With the “War to End All Wars” at a close in 1918, most militaries completely stopped development of sniping rifles, with many languishing in storage until WWII, when the lessons learned in the First World War would again be put to the test in a much more dynamic war.

We see Schofield trade shots with a sniper in a building while trying to cross a bridge. He ends up breaching the building and shooting the sniper while taking a hit at the same time, leading to the only significant time cut in the movie. Though the sniper doesn’t seem to be using an optical sight on his Mauser rifle, his methods no doubt earn him the label.

(Schofield cycles the bolt on his SMLE to take another shot at the sniper.)

Runners in WWI

Communications in WWI were becoming increasingly complex and modern as the war went on. Telephones and telegraphs were in constant use, though their dependence on wires left them open to damage from artillery strikes and they were constantly breaking and severing communications. Antiquated as it may be, carrier pigeons were still in use, as they were difficult to kill with a rifle and relatively reliable in delivering messages. They were, however, a one way only method of communication and required care and attention.

Instead, men were tasked as runners with delivering messages in person by moving from trench line to trench line. Risking enemy rifles, machine guns, and shells, Runners had an especially dangerous yet vital job as lines were rarely continuous and messages needed to be sent at all times about critical battlefield information. While often on foot, sometimes they would ride a horse for the added mobility and speed, or, later in the war, a motorcycle could be used for the same purpose.

Situations like that in the film weren’t far from reality, with runners risking their lives to deliver messages to those that needed them. One such runner was Private James Miller of the British Army who, in 1916 was tasked with delivering a message just after his unit had captured a German position and was enduring a counter-attack. From the London Gazette:

"Private Miller was ordered to take an important message under heavy shell and rifle fire, and to bring back a reply at all costs.

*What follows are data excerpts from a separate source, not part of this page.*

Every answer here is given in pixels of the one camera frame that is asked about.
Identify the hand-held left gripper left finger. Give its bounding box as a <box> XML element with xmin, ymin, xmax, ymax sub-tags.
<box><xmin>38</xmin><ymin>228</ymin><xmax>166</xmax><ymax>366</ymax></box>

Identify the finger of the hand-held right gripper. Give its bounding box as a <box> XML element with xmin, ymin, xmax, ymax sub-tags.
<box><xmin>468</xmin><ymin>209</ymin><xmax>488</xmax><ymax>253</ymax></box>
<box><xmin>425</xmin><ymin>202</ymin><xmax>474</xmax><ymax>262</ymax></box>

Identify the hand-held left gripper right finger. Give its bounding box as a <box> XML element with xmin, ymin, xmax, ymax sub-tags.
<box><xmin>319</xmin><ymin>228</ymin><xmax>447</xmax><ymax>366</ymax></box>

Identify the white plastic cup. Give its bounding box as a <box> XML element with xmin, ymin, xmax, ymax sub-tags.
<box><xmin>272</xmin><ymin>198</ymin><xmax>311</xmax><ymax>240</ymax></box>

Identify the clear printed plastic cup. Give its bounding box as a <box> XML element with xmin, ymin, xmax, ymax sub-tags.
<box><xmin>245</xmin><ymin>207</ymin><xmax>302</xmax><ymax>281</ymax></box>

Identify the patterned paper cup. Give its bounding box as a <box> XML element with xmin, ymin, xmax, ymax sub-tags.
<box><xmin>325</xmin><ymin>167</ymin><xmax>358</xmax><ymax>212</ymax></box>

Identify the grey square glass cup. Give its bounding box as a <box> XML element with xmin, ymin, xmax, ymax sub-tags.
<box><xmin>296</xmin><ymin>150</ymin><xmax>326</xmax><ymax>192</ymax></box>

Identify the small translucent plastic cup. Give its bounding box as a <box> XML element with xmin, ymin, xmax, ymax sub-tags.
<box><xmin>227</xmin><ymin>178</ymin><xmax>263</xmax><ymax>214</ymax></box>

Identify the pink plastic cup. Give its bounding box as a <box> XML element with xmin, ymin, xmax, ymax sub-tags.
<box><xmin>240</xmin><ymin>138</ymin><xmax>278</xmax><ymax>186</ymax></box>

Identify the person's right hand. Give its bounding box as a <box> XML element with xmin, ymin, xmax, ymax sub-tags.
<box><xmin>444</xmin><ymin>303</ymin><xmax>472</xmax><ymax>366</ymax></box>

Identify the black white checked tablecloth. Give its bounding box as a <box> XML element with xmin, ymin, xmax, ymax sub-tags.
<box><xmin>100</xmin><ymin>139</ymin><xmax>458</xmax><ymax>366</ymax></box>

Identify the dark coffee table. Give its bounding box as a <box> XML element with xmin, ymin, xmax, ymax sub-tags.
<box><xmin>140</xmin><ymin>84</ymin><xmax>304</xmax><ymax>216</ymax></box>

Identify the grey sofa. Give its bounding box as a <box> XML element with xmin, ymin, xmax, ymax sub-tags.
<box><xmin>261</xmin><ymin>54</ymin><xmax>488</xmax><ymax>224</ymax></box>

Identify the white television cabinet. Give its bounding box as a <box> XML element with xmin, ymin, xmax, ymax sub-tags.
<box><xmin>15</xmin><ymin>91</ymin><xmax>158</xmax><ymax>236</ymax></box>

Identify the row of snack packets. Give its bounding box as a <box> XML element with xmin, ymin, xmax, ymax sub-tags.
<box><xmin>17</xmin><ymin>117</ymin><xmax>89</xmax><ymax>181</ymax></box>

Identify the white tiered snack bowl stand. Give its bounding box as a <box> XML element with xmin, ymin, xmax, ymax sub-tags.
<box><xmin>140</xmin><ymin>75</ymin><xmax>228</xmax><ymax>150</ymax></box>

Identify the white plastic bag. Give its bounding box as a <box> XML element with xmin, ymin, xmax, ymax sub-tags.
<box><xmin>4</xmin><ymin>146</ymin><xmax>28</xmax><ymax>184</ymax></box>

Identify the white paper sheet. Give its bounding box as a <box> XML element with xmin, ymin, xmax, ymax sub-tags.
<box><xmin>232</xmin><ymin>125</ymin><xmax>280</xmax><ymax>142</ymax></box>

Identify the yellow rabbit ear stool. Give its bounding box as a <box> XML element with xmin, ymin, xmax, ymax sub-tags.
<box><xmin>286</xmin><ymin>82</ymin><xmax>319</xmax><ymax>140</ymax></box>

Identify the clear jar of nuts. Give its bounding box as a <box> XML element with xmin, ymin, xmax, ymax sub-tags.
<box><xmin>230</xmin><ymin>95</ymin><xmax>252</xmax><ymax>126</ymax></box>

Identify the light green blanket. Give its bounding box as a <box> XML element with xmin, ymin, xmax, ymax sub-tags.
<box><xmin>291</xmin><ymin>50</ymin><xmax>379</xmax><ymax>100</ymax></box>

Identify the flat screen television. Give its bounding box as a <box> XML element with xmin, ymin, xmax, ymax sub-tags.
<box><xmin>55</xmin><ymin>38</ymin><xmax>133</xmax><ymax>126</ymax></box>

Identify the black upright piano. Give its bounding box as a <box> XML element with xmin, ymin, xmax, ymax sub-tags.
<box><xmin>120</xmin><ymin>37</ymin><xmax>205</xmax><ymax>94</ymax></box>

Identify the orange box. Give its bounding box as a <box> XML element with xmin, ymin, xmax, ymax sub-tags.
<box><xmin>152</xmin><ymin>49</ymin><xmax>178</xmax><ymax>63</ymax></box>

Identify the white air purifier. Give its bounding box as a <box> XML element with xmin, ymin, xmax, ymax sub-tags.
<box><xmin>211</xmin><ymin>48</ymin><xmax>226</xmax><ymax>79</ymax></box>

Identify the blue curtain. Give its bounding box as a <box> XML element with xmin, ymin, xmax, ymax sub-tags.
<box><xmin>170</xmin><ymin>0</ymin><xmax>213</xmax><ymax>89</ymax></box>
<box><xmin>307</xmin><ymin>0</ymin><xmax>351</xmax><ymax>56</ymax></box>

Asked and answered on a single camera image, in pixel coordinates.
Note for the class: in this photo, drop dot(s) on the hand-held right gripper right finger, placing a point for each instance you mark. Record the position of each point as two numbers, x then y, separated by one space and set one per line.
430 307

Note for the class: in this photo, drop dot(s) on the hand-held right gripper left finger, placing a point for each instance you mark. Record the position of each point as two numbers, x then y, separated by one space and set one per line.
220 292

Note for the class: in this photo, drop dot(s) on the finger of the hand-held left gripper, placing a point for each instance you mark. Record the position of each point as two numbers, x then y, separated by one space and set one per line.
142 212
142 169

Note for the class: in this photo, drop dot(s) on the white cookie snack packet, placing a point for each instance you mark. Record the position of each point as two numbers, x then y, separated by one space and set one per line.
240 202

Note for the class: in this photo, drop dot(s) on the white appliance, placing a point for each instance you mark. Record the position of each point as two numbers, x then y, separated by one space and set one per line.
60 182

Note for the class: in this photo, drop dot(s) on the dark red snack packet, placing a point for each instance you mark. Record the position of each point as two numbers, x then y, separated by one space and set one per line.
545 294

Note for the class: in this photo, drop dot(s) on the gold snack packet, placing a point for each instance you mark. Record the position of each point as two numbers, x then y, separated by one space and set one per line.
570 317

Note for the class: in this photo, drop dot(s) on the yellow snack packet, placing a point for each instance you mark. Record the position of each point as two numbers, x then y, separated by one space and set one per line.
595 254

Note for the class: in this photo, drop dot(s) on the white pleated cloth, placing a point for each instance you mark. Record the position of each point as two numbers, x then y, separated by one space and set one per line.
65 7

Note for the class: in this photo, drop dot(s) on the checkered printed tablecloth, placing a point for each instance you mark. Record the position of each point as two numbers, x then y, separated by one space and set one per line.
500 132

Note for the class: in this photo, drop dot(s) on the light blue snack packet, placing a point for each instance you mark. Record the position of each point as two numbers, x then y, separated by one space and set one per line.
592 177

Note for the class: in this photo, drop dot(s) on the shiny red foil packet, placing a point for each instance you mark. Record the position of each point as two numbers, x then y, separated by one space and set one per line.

He was compelled to cross the open, and on leaving the trench was shot almost immediately in the back...in spite of this, with heroic courage and self-sacrifice, he compressed the gaping wound, delivered his message, staggered back with his answer, and fell dead at the feet of the officer to whom he delivered it. He gave his life with a supreme devotion to duty."

Clearly, such bravery as we see from both men was never in short supply during the war. Runners knew that they were often the only hope of a message making it to the right person and though the consequences weren’t always the lives of 1,600 men, often they included enemy troop movements, orders that needed to be given immediately, or other costly information that needed to be given no matter the cost.